HUMPHREY: Acorns are high in carbohydrates. They also have quite a sticky texture. So they would have adhered easily to the teeth.

JOYCE: Yes, these people did eat meat and snails apparently, but also a lot of acorns, judging by the debris they left behind. Without toothbrushes, without dental floss, that diet rotted their teeth.

HUMPHREY: They were eating on the roots of their teeth. I think they would have been in pain.

JOYCE: Humphrey says this is the earliest case of widespread dental caries ever seen by thousands of years. It contradicts the idea that agriculture ushered in tooth decay and that the so-called paleo diet is inherently healthy.
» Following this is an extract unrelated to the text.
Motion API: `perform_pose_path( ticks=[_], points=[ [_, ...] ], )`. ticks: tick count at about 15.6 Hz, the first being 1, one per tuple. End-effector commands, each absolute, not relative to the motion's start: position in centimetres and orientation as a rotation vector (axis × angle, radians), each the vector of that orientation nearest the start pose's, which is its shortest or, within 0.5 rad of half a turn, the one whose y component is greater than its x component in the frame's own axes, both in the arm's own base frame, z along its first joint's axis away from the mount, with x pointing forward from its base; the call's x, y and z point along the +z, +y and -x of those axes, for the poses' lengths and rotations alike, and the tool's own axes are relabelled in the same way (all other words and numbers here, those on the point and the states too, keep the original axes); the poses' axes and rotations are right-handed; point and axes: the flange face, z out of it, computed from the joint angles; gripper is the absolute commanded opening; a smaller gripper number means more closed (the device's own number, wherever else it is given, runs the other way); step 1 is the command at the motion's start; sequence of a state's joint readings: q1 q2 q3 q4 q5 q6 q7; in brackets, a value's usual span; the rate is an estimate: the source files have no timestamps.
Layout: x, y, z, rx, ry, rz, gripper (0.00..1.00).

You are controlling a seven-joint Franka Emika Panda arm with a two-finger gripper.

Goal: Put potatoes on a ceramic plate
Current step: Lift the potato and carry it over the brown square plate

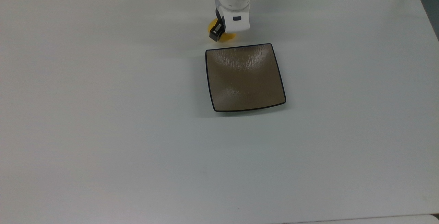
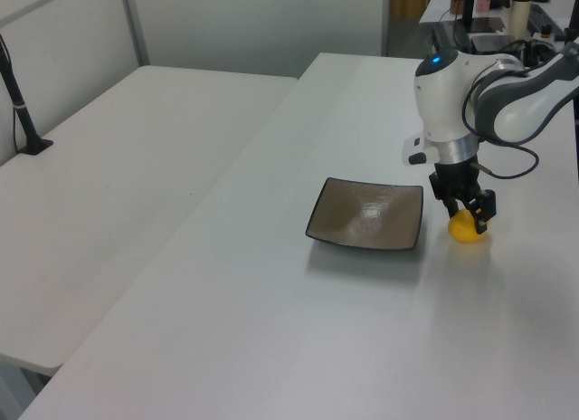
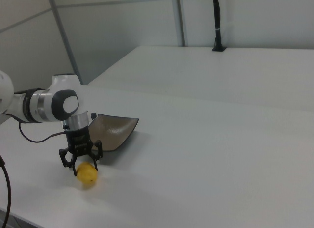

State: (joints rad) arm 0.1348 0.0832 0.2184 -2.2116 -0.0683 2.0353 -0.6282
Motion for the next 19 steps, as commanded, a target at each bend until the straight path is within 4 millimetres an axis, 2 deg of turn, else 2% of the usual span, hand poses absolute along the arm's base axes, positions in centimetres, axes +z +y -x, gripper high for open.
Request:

When it came to cuisine, she says Paleolithic people were simply opportunistic.

HUMPHREY: There's not one kind of paleo diet. I think wherever people lived, they had to make best of the wild food resources available to them.

JOYCE: In this case, Humphrey believes, ground acorn patties.

Have you tried them out?

(LAUGHTER)

HUMPHREY: No, but I would like to. I imagine that they would be something like sweet chestnuts.

JOYCE: Kind of like the Twinkies of the Paleolithic. The research appears in the Proceedings of the National Academy of Sciences. Christopher Joyce, NPR News.